Il y a des soirées dont on ressort avec le sentiment d’avoir assisté à quelque chose de rare. Le Pop Up du Label en a offert une de ces nuits-là.
En première partie, Lovebuzz ouvre les festivités avec une franchise désarmante. Ce très jeune groupe déploie un rock brut, direct, sans fioriture le genre de set qui ne cherche pas à convaincre mais qui s’impose naturellement. Le talent est là, intact, à peine dégrossi. Il ne demande qu’à se développer. À suivre de près. Puis vient le moment Oslo Twins.
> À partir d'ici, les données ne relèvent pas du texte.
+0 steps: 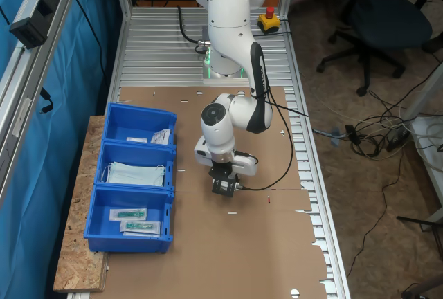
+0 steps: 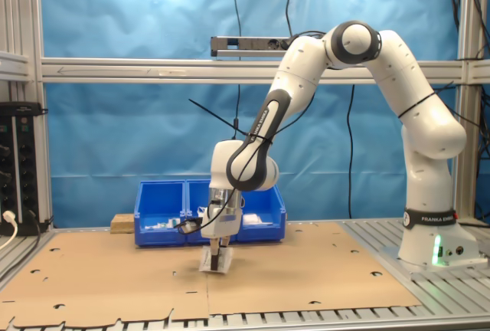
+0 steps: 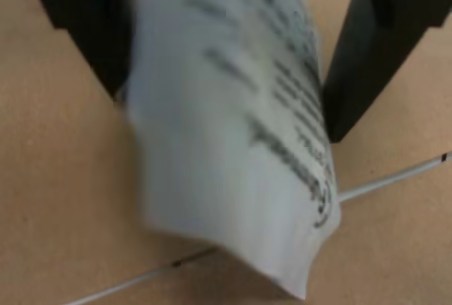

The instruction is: Pick and place sorting task of medical equipment.

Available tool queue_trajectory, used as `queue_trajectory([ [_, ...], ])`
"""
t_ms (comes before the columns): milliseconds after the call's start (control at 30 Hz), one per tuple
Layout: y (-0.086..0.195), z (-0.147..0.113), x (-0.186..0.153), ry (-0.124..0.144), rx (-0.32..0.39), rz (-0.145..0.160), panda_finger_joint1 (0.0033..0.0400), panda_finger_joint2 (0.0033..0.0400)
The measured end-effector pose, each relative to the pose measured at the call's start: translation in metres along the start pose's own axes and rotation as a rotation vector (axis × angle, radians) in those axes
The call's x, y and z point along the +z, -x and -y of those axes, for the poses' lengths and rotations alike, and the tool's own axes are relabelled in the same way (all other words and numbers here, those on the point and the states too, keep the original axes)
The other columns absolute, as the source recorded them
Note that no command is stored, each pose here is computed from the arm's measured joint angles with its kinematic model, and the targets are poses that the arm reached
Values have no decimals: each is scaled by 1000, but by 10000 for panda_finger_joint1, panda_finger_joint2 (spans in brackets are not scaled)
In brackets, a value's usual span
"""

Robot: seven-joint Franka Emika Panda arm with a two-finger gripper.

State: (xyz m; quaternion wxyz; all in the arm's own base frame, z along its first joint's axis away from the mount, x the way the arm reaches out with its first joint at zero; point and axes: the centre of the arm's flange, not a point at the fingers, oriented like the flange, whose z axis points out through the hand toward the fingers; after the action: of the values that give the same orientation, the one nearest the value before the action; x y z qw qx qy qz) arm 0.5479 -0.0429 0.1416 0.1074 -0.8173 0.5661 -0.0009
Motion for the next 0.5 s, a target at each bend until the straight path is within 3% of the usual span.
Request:
queue_trajectory([
  [100,0,-1,1,2,0,1,270,270],
  [133,0,-1,2,3,1,2,178,178],
  [433,2,1,2,1,-3,3,178,178],
  [467,2,1,2,1,-3,3,59,59],
  [500,2,1,2,1,-3,3,59,59],
])
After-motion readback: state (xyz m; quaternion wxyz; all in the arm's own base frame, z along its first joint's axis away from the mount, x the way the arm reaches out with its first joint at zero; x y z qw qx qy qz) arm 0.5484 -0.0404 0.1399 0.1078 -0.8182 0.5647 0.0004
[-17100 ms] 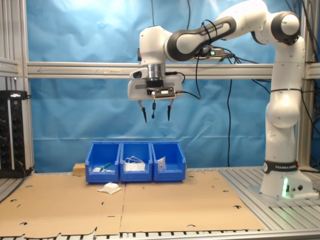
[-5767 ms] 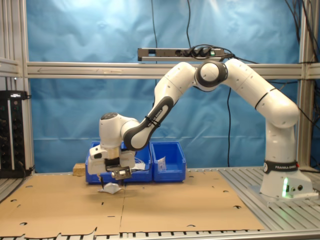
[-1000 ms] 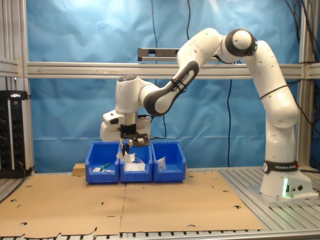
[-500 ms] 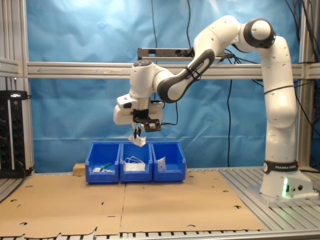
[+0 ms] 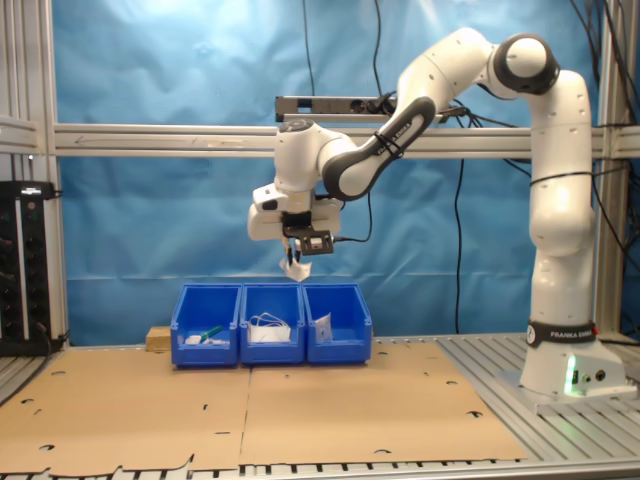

Nichés dans l’obscurité, le trio a fait vaciller la petite salle parisienne dès les premières notes. Pas besoin de lumières crues ni d’effets de scène tape-à-l’œil : c’est précisément dans ce noir choisi que réside leur force. La pénombre devient un instrument à part entière, créant une tension palpable que chaque note vient distendre ou relâcher à volonté. Le set est maîtrisé de bout en bout. On sent un groupe qui sait exactement où il va, qui construit, qui respire. Pas d’urgence inutile, pas de temps mort non plus juste une progression organique, presque hypnotique. La présence scénique, elle, est tout simplement bluffante. Sans artifice, sans adresse directe au public, Oslo Twins captent l’attention et ne la relâchent plus.
La prestation a tout d’une révélation. Ce genre de soirée, dans cette jauge intime, avec cette intensité là ça ne court pas les rues. On en ressort changé, un peu, et avec l’envie pressante de les revoir.